Paris, le 17 février 1829.

Voici l’état de la librairie.

Ambroise Dupont a remis ou va remettre son bilan. Dans cette pièce éloquente, M. Tastu figure pour 45,000 francs.

Ladvocat aurait fait banqueroute; lui ou les personnes dont il est le nom officiel. Mais un spéculateur fait paraître sous son nom les Mémoires de Bourienne. Ladvocat ou sa maison, totalement étranger à cette affaire, aura 25 centimes ou 40 centimes par volume.

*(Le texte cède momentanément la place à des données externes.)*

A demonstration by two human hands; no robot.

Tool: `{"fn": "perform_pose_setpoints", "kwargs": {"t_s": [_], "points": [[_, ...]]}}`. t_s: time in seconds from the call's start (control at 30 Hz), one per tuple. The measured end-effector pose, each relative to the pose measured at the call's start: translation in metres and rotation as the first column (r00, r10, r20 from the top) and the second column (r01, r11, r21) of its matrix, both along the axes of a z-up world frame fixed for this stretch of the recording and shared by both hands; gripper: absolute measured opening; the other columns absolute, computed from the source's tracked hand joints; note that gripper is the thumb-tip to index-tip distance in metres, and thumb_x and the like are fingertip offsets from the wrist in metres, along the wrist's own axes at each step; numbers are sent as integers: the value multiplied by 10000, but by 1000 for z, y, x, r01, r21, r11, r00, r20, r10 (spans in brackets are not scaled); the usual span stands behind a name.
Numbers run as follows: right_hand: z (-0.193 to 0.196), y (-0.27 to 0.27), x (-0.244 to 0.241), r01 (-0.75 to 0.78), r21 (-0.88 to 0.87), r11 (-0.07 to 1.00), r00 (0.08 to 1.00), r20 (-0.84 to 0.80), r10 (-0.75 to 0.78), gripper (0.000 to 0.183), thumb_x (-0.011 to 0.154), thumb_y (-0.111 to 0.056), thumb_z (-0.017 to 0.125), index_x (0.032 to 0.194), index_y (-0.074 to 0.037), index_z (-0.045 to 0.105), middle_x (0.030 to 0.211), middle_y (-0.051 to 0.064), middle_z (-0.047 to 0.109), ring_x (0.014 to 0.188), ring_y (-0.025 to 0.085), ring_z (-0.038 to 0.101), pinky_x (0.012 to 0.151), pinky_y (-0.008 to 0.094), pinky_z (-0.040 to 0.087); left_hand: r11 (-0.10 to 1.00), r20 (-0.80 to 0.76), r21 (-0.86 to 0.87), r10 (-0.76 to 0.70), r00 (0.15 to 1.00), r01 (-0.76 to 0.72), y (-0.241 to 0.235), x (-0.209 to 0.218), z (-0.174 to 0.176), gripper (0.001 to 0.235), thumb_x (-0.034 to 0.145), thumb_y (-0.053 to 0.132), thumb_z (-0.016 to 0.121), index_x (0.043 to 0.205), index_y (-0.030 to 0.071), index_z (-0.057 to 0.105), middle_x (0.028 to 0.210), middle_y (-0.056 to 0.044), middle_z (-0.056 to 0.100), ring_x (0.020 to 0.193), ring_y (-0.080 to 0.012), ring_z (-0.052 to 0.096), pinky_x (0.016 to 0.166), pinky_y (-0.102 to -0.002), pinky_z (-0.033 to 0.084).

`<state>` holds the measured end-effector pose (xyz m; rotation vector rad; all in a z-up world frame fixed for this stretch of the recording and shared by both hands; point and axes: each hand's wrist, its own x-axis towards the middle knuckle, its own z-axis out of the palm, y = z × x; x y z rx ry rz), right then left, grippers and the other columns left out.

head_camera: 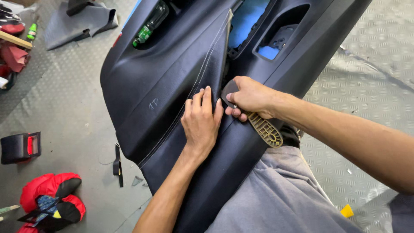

Docagne et Lefèvre, sont peut-être sur le point de remettre leur bilan. Il résulte de ces renseignements, qu’il y a une grande fortune à faire dans la librairie. Les libraires ne pouvant payer comptant, payent cent francs à l’imprimeur et au marchand de papier, pour ce qui vaut 50 francs.

Ensuite, le libraire en boutique qui reçoit réellement votre argent et le mien, obtient un rabais de 55 pour cent sur les romans, par exemple. Ce détail ne mène à rien, il a pour but de vous mettre au fond de cette affaire. Trois Colombs se réunissent, apportant 50,000 francs chacun et payant tout comptant, pourront donner de superbes volumes, comme les Mémoires de l’Etoile, de Foucauld, que vous m’avez prêtés, pour trois francs; car, à qui payerait comptant, ces volumes coûteraient trente sous, ou plutôt vingt-huit sous (nous venons d’en faire le calcul).

Le papier d’un seul libraire est bon; c’est celui de notre ami Delaunay.

M. Dondey-Dupré passe pour un peu truffatore[331]. Du papier donné par lui ne passerait pour bon qu’autant qu’il aurait une autre signature. On pense que le jour où il aurait intérêt de manquer, il le ferait sans peine.

Je viens de passer une matinée amusante avec l’homme d’esprit[332] qui estimait 4,000 fr. le manuscrit que vous savez[333]. Les deux hommes qui devaient donner 2,000 francs comptant et un billet de 2,000 francs sont en déconfiture. M. Tastu aurait été charmé de l’ouvrage; il désire imprimer du bon et il estime cet auteur; mais il est dans une crise horrible. Calburn ne payant pas ce qui est échu le 1er janvier dernier, j’aime mieux toucher quelque chose aujourd’hui que de renvoyer à l’année prochaine.

Vos occupations vous permettent-elles de voir Delaunay? S’il dit non, pouvons-nous, avec honneur, renouer avec Dondey-Dupré?